Mon programme pour le Medef : lettre ouverte à Laurence Parisot

Première femme à avoir pris la tête du patronat français en 2005, Laurence Parisot sera réélue demain présidente du Medef pour trois ans. Sophie de Menthon, présidente du mouvement Ethic, qui n'a pas pu présenter sa candidature, livre dans ce texte ses réflexions sur les enjeux de ce nouveau mandat pour les entreprises.

Ma chère Laurence, le 1er juillet au Medef, 561 personnes vont t'élire présidente... au nom de 2.200.000 entreprises. Peut-être à l'avenir pourrait-on envisager une représentativité plus substantielle ? Ce deuxième mandat de trois ans, une formalité sans opposants "autorisés", doit pourtant être différent car le bouleversement économique est quotidien. Le patronat doit être capable de se réinventer. Voici donc les quelques convictions qui m'ont poussée à croire qu'une autre candidature aurait eu un sens et qui pourront, je l'espère, t'inspirer.

Avant tout, il faut un Medef qui se dégage du politique et qui s'applique à prendre des résolutions d'autodiscipline : c'est au Medef de nommer ses médiateurs entre donneurs d'ordres et fournisseurs par exemple et non au gouvernement. Face à un Etat qui nous inquiète, quel que soit le talent du nouveau directeur général du Medef, fallait-il débaucher le directeur de cabinet en place du ministre des PME ? N'est-ce pas donner un signal fort de collusion entre l'entreprise (que nous ne voulons ni de droite, ni de gauche) avec le pouvoir en place ? Le Medef doit avoir un rôle de contre-pouvoir qui n'a que faire du mélange des genres. Il faut donc des vice-présidents à la forte stature supervisant les domaines stratégiques : économie, social, international ; une formation à la tête du Medef, composée de personnalités éminentes incluant bien sûr la présidente, éviterait la dilution des compétences en commissions diverses et variées, faibles dans leur utilité.

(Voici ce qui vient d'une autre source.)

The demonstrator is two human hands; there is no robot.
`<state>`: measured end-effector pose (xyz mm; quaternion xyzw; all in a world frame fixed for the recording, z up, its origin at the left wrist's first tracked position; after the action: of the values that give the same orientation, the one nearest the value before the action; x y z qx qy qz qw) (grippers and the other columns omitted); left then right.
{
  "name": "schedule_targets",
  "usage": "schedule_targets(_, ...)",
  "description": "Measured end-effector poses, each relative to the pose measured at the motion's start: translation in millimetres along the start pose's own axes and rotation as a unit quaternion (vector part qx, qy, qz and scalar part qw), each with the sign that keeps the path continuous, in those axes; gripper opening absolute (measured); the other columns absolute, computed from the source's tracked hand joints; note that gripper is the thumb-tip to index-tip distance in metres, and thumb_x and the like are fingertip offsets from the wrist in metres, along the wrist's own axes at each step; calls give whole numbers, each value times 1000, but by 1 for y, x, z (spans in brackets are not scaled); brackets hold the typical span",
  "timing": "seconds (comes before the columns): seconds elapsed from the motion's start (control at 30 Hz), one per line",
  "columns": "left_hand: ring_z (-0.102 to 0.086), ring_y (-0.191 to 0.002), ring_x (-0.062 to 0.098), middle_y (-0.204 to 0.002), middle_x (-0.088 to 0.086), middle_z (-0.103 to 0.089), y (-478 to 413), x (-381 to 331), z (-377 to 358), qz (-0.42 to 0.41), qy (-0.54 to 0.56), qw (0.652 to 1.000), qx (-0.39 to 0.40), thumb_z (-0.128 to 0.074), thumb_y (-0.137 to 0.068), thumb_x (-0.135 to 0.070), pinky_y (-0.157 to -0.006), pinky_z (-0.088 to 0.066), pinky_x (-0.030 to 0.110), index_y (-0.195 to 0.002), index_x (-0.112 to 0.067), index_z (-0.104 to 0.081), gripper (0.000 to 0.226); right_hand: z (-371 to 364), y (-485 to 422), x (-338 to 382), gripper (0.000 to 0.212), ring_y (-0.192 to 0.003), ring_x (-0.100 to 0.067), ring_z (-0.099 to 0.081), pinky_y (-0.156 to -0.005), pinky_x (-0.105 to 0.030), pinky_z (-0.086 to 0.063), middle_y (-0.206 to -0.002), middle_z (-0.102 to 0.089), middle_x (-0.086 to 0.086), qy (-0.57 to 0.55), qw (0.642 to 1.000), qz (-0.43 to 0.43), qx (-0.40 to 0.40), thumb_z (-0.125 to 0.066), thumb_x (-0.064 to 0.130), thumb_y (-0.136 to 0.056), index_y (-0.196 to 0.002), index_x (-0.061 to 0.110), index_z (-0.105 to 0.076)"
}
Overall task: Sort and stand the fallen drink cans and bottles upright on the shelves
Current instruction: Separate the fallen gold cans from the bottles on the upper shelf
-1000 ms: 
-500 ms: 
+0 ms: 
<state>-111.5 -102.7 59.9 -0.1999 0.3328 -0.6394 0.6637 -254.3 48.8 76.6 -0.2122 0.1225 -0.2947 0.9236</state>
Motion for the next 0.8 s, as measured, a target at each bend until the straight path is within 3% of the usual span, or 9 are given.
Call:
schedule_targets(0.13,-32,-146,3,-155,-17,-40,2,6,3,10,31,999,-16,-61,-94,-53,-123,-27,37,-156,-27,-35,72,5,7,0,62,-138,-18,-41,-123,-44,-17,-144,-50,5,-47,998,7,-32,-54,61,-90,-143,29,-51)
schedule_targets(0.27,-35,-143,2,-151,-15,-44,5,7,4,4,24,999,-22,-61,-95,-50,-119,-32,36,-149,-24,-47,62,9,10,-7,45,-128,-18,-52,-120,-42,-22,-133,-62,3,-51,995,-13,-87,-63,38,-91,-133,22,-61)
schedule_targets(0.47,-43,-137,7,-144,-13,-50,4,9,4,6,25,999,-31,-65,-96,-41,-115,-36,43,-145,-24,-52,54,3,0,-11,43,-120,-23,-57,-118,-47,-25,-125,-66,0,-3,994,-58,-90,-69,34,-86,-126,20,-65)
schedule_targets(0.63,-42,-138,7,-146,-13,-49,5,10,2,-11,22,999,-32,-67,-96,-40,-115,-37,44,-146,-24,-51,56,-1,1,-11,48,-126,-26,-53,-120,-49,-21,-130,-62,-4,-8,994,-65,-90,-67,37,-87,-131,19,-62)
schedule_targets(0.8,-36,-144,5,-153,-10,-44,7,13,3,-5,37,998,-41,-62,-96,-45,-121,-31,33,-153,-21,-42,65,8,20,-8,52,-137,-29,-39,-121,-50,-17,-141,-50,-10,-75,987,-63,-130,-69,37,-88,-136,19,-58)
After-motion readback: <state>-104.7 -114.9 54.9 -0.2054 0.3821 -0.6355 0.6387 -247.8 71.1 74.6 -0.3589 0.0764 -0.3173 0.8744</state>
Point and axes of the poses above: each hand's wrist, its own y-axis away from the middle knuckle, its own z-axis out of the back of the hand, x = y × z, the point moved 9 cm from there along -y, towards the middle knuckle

Cette formation serait la garantie de professionnalisme et de vrais services rendus aux adhérents car c'est d'assistance et d'aides concrètes dont ils ont besoin : lobbying, conseil, soutien, en contrepartie du montant des cotisations ! Il est fondamental de rétablir un rapport avec les adhérents directs. Les activités des structures paritaires ont fini par déconnecter les entrepreneurs de terrain de leurs mandants. Actuellement, les entreprises souffrent d'un appareil aussi lourd que certaines administrations que nous critiquons.

 

Pour être efficace, il faut aussi rassembler et associer la CGPME sans entrer dans une compétition stérile. Pourquoi l'Afep (Association française des entreprises privées) ne serait-elle pas intégrée au Medef ? Pourquoi signifier ainsi que les gros font bande à part ? Les mêmes services efficaces de l'Afep peuvent être rendus sous forme d'un club interne. Le Medef doit, pour être vraiment utile aux entrepreneurs, placer à la tête de ses objectifs la simplification ; la complexité coûte un milliard à notre économie, la France est classée au 114ème rang pour sa lourdeur administrative. Encore faut-il que le Medef ne soit pas atteint en interne par le syndrome de la complexité en créant des normes supplémentaires, en se laissant piéger par des conventions interprofessionnelles, des conventions de branches, etc..., qui s'additionnent au reste.

 

La communication et la pédagogie sont des enjeux prioritaires. La révolution médiatique fait qu'il faut être partout en expliquant et en réagissant à l'actualité : l'organisation patronale n'est pas assez audible et doit développer une stratégie de communication à la hauteur des enjeux, favoriser l'interactivité interne et externe, former des patrons dynamiques à monter au front. Rester force de propositions pour le gouvernement est fondamental, ainsi faut-il réfléchir à la TVA sociale. Laissons aux politiques la compétitivité de la France et l'harmonisation de la fiscalité. C'est aux patrons français d'aller conquérir les marchés et aux ambassades et aux organismes spécialisés de créer l'environnement favorable sur place. En revanche, je te suggère de nous appuyer pour lancer "la Fête des entreprises d'Europe". Ne serait-ce pas un symbole fort et (enfin !) positif que tous les pays d'Europe, le même jour, fêtent ensemble leurs entreprises !

"Une charte éthique pour chaque entreprise de France" : voilà également un objectif que je propose pour que les salariés et les Français se retrouvent sur des valeurs et la responsabilité individuelle. Ethic va sortir dans les semaines qui viennent "Ethic Value", le premier site d'auto-évaluation sur l'éthique à la disposition de chaque salarié ou dirigeant d'entreprise. Les trois ans qui viennent doivent faire triompher un Medef différent, proactif, généreux et rassembleur, "si vous ne pouvez persuader, appliquez-vous à séduire" (Auguste Detoeuf).